World modeling: Continuous action-branch features provide a universal conditioning interface for video generation (WM-UniT).

**(b) WM-UniT.** Continuous pre-quantization features from the UniT action branch are projected and injected via cross-attention, providing embodiment-agnostic action conditions for autoregressive video generation.

The Unified Space

Does UniT Actually Create a Shared Manifold?

Before looking at downstream task performance, we verify whether UniT does what it claims: project heterogeneous human and humanoid actions into a shared latent space, and propagate that alignment into the internals of downstream models. We perform t-SNE analysis on samples drawn from the RoboCasa GR1 and EgoDex co-training mixture, at three levels — raw actions vs. UniT token embeddings, VLA vision-language features, and WM cross-attention context embeddings.

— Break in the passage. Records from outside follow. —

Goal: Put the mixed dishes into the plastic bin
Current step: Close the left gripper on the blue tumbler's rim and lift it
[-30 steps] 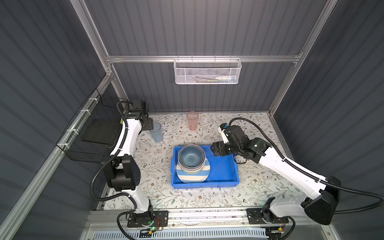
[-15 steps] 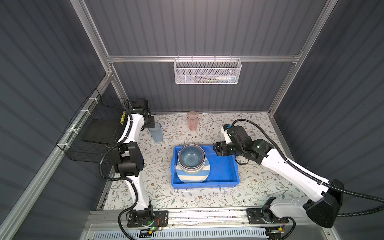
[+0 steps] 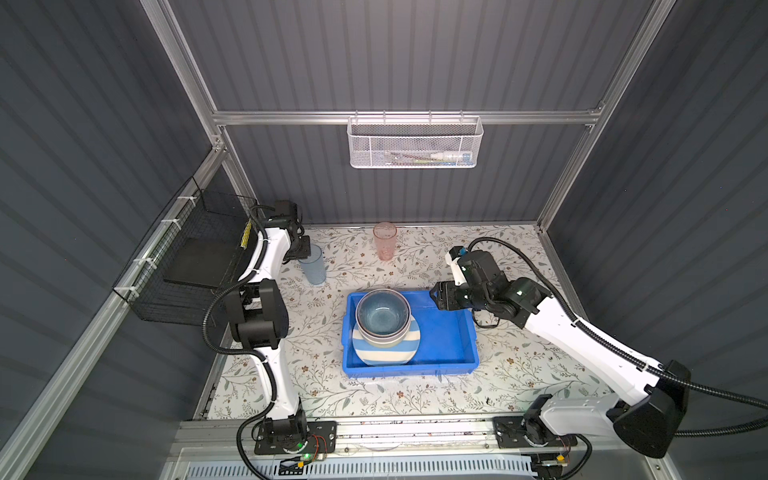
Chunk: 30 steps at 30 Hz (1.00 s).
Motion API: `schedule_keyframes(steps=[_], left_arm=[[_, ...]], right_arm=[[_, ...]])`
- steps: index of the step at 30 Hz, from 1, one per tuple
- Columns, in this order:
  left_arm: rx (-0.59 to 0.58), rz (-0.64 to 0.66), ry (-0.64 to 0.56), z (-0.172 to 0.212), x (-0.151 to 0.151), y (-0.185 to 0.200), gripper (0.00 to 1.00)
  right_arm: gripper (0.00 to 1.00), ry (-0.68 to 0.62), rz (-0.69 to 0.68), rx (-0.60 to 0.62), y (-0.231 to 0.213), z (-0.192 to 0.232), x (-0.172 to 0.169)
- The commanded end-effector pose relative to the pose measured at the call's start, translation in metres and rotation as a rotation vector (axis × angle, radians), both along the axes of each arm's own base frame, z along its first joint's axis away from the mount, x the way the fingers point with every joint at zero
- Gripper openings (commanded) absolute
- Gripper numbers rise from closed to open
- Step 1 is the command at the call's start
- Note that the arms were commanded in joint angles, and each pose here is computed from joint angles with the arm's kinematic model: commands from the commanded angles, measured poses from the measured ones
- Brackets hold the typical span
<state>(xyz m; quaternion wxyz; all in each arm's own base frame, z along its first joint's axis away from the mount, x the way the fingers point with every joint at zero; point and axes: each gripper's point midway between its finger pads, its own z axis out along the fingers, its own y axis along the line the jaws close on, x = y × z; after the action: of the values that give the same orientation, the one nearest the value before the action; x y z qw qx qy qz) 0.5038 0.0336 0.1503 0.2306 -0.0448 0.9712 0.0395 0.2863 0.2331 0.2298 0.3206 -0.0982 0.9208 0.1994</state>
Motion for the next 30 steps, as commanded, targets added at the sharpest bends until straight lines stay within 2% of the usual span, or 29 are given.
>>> schedule_keyframes(steps=[1, 16, 21, 30], left_arm=[[-0.026, -0.016, 0.028, -0.006, -0.002, -0.003, 0.29], [-0.084, -0.027, 0.041, -0.001, -0.011, -0.013, 0.04], [-0.115, -0.037, 0.026, 0.009, -0.018, -0.019, 0.00], [-0.160, -0.042, -0.015, 0.042, -0.035, -0.028, 0.00]], right_arm=[[0.68, -0.003, -0.004, 0.024, -0.001, 0.007, -0.002], [0.70, -0.006, -0.017, 0.021, -0.007, 0.007, -0.006], [0.69, -0.012, -0.014, 0.026, -0.006, 0.010, -0.005], [0.68, -0.020, -0.008, 0.043, -0.003, 0.016, -0.004]])
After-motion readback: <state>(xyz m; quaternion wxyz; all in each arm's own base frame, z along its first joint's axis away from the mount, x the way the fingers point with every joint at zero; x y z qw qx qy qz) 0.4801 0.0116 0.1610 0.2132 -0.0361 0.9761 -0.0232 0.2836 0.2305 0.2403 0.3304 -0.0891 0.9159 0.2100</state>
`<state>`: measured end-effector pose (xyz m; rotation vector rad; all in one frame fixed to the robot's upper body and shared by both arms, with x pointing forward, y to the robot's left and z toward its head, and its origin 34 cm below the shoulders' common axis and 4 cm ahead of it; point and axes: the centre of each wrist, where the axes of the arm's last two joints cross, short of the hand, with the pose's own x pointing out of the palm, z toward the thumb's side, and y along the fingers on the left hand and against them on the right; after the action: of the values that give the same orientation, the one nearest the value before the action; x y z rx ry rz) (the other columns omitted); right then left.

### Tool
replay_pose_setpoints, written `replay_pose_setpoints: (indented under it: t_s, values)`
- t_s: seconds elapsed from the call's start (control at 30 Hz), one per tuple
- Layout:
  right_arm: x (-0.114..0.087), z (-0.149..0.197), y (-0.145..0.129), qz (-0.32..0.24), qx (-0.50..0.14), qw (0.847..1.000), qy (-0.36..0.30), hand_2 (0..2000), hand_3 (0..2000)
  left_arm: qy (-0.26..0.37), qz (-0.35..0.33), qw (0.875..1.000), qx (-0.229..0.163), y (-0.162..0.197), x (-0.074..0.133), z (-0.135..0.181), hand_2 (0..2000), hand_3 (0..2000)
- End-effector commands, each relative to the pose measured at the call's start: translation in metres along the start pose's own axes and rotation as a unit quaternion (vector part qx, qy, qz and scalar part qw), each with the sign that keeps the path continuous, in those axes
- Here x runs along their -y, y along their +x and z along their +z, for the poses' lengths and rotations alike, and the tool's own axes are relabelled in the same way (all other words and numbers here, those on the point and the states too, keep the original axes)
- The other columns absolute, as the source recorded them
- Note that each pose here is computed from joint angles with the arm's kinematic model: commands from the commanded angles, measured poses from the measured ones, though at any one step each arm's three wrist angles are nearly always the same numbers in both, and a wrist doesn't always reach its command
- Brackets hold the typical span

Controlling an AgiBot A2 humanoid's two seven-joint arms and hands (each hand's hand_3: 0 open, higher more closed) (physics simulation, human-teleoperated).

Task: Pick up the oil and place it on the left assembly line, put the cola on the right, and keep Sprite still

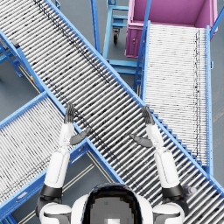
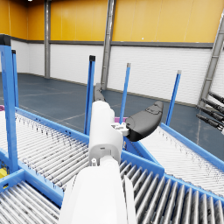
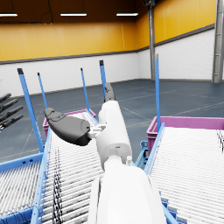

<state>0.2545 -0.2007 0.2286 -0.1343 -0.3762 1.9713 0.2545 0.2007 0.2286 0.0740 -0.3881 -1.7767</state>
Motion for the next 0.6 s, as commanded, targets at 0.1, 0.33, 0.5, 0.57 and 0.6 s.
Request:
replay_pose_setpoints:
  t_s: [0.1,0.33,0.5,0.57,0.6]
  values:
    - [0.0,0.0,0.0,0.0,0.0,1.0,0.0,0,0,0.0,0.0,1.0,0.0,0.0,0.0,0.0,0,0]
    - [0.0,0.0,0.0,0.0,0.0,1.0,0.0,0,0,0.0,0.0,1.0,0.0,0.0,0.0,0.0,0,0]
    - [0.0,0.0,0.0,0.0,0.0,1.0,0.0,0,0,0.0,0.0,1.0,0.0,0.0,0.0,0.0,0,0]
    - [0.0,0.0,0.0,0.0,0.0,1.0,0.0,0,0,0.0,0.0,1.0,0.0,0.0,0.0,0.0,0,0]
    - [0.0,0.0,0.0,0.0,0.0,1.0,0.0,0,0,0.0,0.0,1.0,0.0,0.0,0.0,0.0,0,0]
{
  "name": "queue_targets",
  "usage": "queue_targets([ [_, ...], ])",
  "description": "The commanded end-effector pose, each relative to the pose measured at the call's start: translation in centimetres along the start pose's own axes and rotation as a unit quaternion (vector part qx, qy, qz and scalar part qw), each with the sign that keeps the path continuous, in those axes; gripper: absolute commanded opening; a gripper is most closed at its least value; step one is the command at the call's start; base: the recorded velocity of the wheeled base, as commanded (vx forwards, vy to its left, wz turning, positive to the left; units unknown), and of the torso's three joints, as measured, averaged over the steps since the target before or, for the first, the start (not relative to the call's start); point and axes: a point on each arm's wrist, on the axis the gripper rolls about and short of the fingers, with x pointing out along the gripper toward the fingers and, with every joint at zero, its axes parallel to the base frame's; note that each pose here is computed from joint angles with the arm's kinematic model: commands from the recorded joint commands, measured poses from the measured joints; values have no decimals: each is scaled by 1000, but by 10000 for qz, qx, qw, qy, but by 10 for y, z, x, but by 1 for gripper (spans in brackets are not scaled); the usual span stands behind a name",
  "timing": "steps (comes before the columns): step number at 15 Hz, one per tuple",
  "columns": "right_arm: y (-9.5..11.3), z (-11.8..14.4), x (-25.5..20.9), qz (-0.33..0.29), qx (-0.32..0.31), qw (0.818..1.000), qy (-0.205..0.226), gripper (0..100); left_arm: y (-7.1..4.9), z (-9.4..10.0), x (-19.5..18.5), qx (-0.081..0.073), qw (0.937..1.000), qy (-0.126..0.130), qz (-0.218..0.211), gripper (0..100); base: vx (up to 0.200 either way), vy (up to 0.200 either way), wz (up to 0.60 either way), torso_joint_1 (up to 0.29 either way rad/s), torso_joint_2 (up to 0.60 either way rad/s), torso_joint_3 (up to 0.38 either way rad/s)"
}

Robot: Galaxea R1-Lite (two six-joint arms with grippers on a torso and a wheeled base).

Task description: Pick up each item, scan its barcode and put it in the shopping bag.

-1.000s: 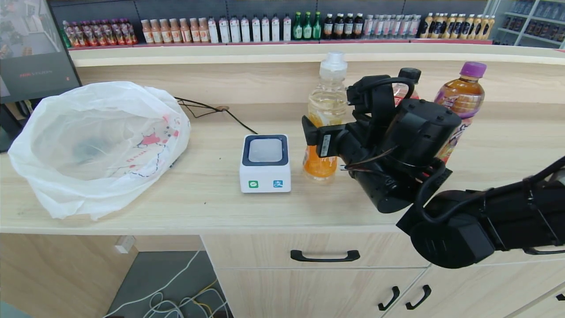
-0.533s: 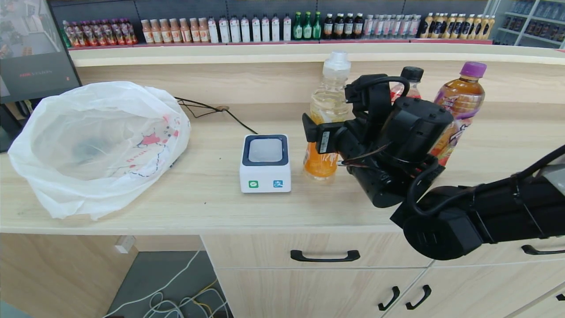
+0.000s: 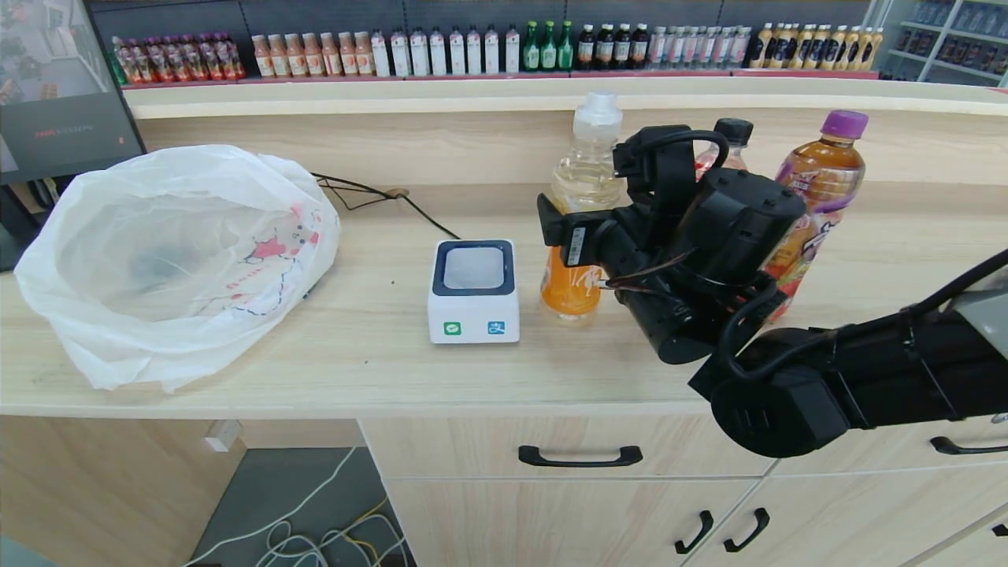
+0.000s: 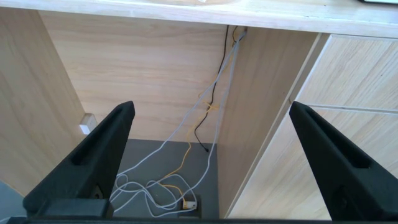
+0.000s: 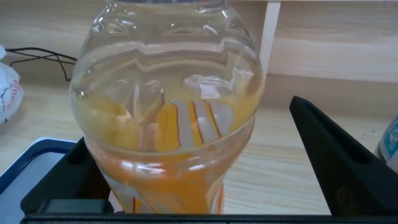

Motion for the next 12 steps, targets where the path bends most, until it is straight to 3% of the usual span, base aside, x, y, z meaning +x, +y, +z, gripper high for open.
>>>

Downstream baselines share architectures with our UniT variants but consume raw actions: GR00T-Qwen2.5-FT for policy learning (Qwen2.5-VL backbone with the core language modeling blocks fine-tuned to predict raw actions) and Cosmos Predict 2.5 with raw action conditioning for world modeling. Both baselines are trained on the same human-humanoid mixture.

Representation Alignment

In the raw action space, human and humanoid data form clearly separated clusters reflecting the inherent distribution gap between heterogeneous kinematics. After encoding through UniT, the visual-anchored cross-reconstruction successfully projects disparate action spaces into a shared manifold.

Raw Action Space — separated clusters

Alignment propagates into downstream model internals

Policy Learning↗

Mean-pooled last-layer vision-language features. The vanilla VLA maintains separated human/humanoid distributions, while VLA-UniT produces interleaved representations.

GR00T-Qwen2.5 — separated VLM features

See experiments

World Modelling↗

Mean-pooled last-layer cross-attention outputs. The vanilla WM exhibits fully disjoint clusters, whereas WM-UniT brings them into a single unified distribution.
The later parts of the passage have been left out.